In Specific Aim 1, therefore, we will use RNASeq and Exome sequencing to define the genetic events that accompany the progression of AMPD to AML and verify these changes using cell reagents we have developed. Candidate targets will be used in in vivo therapeutic strategies in the human CD34+ mouse model. Of all of the variant chimeric kinases associated with SCLL, the BCR-FGFR1 fusion gene produces a far more aggressive disease, which is possibly due to a contribution of the BCR kinase domain. Leukemia/lymphomas driven by this fusion gene respond poorly to targeted therapies.

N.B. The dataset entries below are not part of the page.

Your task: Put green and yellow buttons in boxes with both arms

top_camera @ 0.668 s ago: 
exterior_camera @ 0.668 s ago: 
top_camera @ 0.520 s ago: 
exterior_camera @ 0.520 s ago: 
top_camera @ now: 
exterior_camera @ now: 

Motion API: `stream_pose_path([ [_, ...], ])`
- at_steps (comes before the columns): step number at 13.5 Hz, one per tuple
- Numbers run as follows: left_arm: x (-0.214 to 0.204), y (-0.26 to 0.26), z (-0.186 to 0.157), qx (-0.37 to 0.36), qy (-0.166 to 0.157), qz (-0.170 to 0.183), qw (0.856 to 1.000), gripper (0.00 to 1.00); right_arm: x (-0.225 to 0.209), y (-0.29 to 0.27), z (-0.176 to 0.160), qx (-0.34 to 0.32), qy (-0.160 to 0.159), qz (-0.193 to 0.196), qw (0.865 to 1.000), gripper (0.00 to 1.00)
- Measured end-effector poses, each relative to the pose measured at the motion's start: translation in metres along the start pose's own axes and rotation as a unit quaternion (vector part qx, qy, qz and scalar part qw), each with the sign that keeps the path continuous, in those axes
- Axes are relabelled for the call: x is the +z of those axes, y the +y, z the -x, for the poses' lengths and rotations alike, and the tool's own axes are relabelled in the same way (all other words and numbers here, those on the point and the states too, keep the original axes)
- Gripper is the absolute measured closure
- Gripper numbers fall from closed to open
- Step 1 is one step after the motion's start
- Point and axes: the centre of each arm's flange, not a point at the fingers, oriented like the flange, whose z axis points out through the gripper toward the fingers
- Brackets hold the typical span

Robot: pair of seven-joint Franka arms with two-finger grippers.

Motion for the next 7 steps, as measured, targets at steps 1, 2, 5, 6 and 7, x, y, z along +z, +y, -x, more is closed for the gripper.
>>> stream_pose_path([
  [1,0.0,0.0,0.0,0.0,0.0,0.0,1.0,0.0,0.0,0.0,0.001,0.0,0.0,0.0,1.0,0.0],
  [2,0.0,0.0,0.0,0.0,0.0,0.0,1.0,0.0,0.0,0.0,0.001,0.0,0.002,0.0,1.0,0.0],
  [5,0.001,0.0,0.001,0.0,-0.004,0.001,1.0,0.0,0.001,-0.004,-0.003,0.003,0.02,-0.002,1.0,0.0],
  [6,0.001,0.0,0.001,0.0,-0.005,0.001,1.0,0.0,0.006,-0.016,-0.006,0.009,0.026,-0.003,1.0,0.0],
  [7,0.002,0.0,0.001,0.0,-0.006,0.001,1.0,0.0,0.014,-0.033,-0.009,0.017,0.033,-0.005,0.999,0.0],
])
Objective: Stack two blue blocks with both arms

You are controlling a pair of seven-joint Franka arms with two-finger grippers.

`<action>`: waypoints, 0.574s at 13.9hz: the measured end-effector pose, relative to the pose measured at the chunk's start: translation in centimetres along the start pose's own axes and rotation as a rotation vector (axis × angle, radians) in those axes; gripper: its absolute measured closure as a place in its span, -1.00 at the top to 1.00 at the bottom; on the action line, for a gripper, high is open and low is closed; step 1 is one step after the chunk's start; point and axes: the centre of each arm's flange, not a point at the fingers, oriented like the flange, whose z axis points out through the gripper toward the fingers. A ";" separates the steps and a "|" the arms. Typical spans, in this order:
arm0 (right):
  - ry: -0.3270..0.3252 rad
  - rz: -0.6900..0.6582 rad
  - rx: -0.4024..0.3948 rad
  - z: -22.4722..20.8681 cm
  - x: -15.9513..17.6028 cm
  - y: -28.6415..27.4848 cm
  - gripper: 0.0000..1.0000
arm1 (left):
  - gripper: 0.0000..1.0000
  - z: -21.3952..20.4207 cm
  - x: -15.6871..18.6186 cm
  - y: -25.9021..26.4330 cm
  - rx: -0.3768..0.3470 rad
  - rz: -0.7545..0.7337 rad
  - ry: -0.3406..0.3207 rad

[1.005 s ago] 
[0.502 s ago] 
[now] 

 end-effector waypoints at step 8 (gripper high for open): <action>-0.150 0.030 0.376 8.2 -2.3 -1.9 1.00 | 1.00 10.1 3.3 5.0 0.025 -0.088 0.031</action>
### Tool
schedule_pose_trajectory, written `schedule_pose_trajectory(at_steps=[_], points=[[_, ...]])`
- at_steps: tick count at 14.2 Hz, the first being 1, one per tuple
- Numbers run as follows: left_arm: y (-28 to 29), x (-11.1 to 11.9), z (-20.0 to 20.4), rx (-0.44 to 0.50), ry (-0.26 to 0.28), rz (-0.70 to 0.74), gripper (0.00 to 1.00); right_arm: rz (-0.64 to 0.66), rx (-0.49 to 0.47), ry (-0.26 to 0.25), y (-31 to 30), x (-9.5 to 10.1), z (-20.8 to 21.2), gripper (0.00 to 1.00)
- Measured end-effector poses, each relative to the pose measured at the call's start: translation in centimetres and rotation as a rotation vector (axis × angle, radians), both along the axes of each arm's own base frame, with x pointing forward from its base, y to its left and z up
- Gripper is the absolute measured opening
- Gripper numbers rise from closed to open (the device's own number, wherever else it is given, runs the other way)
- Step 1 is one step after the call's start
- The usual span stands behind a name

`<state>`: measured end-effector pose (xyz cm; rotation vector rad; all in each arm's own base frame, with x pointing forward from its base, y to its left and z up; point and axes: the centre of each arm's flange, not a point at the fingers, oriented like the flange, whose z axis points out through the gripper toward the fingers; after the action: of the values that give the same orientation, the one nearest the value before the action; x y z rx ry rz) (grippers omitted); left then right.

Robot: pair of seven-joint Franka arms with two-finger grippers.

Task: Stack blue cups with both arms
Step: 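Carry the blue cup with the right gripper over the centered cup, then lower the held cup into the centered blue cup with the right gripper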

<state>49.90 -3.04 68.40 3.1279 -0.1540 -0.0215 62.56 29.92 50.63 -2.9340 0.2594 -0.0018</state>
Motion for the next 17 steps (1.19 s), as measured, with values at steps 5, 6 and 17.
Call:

In Specific Aim 2, therefore, we will use mutant forms of BCR- FGFR1 and RNASeq approaches to define the genetic events that generate this more aggressive disease. Constitutive, ligand independent activation of FGFR1 kinases implies the inappropriate activation of downstream targets through tyrosine phosphorylation.
In Specific Aim 3 and we will use a phosphoproteomics approach to identify specific targets of the chimeric FGFR1 kinases and evaluate whether preventing their activation will suppress leukemogenesis.
One of the major unresolved issues in leukemia research is how myeloproliferative disorders progress to AML. An understanding of this process would provide a means of predicting which patients are likely to progress so treatment could be started early and determining the genetic changes that accompany this transition could identify targets that can be used to treat this subtype of AML. The FGFR1 mouse models described in this proposal offer the opportunity to address this issue in a homogeneous system.